Broadband Boondoggles | Citizens Against Government Waste

Broadband Boondoggles

The WasteWatcher

Wanted:  $4.7 billion for a national broadband grant program.  Prior experience not necessary.

With its not-so-infinite wisdom, Congress included $4.7 billion in the stimulus bill for the National Telecommunications Information Administration (NTIA) to issue grants under a new Broadband Technology Opportunities Program.  NTIA’s prior experience in broadband grants consisted of the Technology Opportunities Program, which spent $233 million from 1994-2004 until it was terminated.  That is only 5 percent of the amount now being provided to NTIA, which has to spend it all by September 30, 2010.

The Department of Commerce Office of Inspector General examined NTIA’s most recent grant program, the $1 billion Public Safety Interoperable Communications (PSIC) program, which had a three-year funding time frame.  The OIG found that the PSIC grantees are unlikely to finish their projects on time; the release of funds was delayed by six to 12 months as state spending plans also had to be considered; and the environmental impact studies, while necessary, further delayed the awarding of projects.

In other words, Congress laid a heaping pile of money on the NTIA and gave the agency an impossible deadline to meet.  If the NTIA exercises due diligence, it could take up to a year to approve the grants, based on the experience with the PSIC program (which won’t even be completed within its three-year time frame).  If NTIA moves too quickly, it will likely approve grants that will not achieve the program’s goals.

Regardless of the process, Citizens Against Government Waste (CAGW) has identified 23 grant submissions worth $550 million that should be rejected outright by the NTIA.  CAGW sent letters to the agency on October 27 urging it to examine these grants and just say no.
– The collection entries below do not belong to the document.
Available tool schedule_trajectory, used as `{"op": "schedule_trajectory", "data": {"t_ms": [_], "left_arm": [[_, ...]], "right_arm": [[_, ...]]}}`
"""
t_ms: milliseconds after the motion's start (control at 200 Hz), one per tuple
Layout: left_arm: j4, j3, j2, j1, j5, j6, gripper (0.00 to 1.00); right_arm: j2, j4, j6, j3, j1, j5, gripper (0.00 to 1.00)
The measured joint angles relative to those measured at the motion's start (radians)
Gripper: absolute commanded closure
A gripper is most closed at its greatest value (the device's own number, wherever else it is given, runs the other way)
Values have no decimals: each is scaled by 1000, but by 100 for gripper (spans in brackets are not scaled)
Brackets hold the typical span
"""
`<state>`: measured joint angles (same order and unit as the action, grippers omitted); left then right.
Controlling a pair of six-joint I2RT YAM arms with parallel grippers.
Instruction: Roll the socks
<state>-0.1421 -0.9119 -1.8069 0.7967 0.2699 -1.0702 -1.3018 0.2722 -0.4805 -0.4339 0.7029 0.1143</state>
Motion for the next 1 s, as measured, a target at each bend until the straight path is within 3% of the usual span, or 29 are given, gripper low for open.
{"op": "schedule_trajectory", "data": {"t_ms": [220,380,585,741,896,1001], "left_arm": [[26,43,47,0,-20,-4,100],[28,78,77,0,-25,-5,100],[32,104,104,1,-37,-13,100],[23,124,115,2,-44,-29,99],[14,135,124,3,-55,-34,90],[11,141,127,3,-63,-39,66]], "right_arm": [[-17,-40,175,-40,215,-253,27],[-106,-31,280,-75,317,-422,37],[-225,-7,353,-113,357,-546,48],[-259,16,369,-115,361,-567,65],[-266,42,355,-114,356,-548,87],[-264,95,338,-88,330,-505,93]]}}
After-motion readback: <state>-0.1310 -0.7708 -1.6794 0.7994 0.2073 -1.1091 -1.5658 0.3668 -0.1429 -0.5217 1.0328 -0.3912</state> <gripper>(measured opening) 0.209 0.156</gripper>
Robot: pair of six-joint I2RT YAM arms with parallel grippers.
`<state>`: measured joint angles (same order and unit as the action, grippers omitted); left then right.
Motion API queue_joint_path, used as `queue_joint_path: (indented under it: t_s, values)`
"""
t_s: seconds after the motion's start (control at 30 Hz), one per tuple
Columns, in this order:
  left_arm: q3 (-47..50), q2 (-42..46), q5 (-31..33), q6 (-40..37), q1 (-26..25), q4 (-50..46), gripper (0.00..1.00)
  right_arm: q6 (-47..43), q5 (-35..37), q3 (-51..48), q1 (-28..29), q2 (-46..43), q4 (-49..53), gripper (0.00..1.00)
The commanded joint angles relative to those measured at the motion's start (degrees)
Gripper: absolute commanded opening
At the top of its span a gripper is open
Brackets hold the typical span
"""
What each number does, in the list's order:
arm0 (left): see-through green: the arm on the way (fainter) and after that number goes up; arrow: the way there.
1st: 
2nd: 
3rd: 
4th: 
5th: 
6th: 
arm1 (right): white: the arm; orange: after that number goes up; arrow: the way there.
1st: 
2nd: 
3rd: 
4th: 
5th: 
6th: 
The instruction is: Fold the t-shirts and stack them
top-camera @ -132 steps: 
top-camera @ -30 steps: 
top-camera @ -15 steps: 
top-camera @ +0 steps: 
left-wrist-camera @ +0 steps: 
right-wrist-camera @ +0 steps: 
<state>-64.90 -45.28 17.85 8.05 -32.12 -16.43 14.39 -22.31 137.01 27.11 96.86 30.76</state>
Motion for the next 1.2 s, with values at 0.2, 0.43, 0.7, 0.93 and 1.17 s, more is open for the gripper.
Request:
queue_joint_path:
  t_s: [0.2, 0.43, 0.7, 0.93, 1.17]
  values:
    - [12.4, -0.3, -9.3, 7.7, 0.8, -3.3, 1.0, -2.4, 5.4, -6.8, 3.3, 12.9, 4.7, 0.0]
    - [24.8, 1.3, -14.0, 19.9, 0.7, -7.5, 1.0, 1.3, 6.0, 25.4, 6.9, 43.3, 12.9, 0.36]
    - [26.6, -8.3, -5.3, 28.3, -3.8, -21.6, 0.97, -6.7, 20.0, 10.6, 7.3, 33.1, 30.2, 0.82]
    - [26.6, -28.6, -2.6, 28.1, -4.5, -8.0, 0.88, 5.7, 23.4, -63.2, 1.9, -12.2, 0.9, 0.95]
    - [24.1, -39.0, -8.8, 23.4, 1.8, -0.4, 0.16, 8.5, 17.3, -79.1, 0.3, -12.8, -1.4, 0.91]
There are many reasons to question the 23 applications.  Due to a 20 percent matching fund requirement, states with large budget deficits, such as New York and Maryland, will have to come up with tens of millions of dollars that they simply don’t have to spend on broadband services.  One applicant, the California Broadband Cooperative, is seeking $81 million to serve 400 housing units, equal to $202,500 per unit; even worse, it does not have the 20 percent matching funds and is seeking 100 percent funding from NTIA.  The city of Philadelphia is asking for $21,818,411 to build a fiber backbone/ring in the city; and Wilco Electronic Systems, as part of a Philadelphia Housing Authority project, is asking for a suspiciously similar $21,865,647 to provide broadband service in parts of  the city; both are examples of municipal overbuild.

Apparently the state of Delaware is bereft of any service providers; four of the applications cover all or part of the state.  Application #1188 from 01 Data Center seeks $15.5 million to subsidize a “last mile remote area” project in Delaware, Florida and New Hampshire.  The proposal first attacks the use of satellite access and then proposes to use that method to deliver its “solution.”  Application #297 by AlphaStar America LLC is asking for more than $25 million to build networks to connect ISPs, schools, and municipalities in unserved areas.  The application erroneously includes Delaware City, New Castle and Odessa as unserved, even though all have multiple ISPs. 

MegaPath Inc. in application #1435 wants more than $42 million for underserved markets, and includes Wilmington, Newark, and areas north of Wilmington on its list.  Again, they all have multiple providers in place.  Finally, the most ridiculous request of all was made by the E-Mac Corporation in application #1121, which seeks $35.5 million for its Multimedia Digital Project, claiming that there are 397,104 underserved households and 395,323 unserved homes in Delaware when there are approximately 300,000 households, period, in the entire state.

CAGW’s letters note that the entire NTIA budget in fiscal year 2009 was $658 million.  The $4.7 billion being provided in the stimulus for the BTOP is 624.5 percent greater than that amount.

CAGW’s concerns over the NTIA grant proposals are just the latest in a series of questions about how stimulus money is being spent.  For example, there were hundreds of underage “first-time homebuyers,” including a four year-old, seeking the $8,000 tax credit.  Yet Congress is considering extending that program past its November 30 expiration date, or possibly opening it up to any homebuyer, which will invite even more fraud.

With $4.7 billion at stake in the Broadband Technology Opportunities Program, it should not become another opportunity to waste the taxpayers’ money.